From the scatter plot, we see that something happened in 2011, since then BYU Football attendance has been decreasing every year. Let’s investigate this more and look to see if it’s because BYU is losing more. Make a scatter plot that:

Filters the team to BYU
Puts Current Losses over Date
Uses geom_smooth to add a linear trendline without the standard error
Named “Losses by Year for BYU Football”

ggplot(byu, aes(x= `Current Losses`, y=Date)) + geom_point()+ ggtitle("Losses by Year for BYU Football") + geom_smooth(method="lm", se=FALSE, fullrange=FALSE, level=0.95)

This might help to explain why 2008-2010 have such a full stadium but it doesn’t explain the drop in fullness starting in 2011. This might be a factor also

Outlier treatment - dealing with observations that appear to be too far away from the pattern of the data.

For this assignment, there are no outliers.

Feature engineering - creating new variables to extract more information from the data. There are two ways to do this.
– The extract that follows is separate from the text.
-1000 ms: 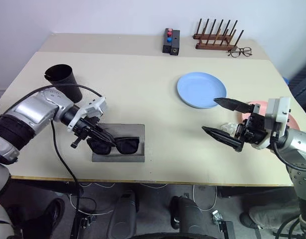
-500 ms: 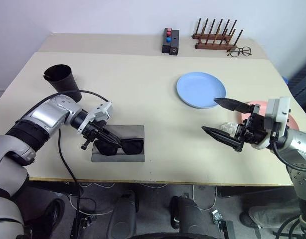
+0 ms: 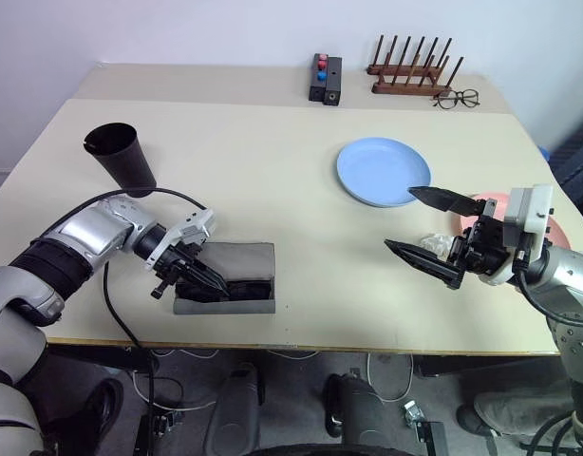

First, by transforming the scale or relationship of the data. Second, by creating new variables based off the ones that we have.

The feature engineering was done to the data before the assignment started. That being said, we should practice writing functions before moving on. Write a function that outputs the following from a data = cfb argument and a team argument (Hint: the function should look fairly tidy when done if you know what I mean):

Filters the data down to one team
The Standard deviation of attendance for one team
The average attendance for one team
The Upper bound (the Average plus standard deviation)
The Lower bound (the Average minus standard deviation)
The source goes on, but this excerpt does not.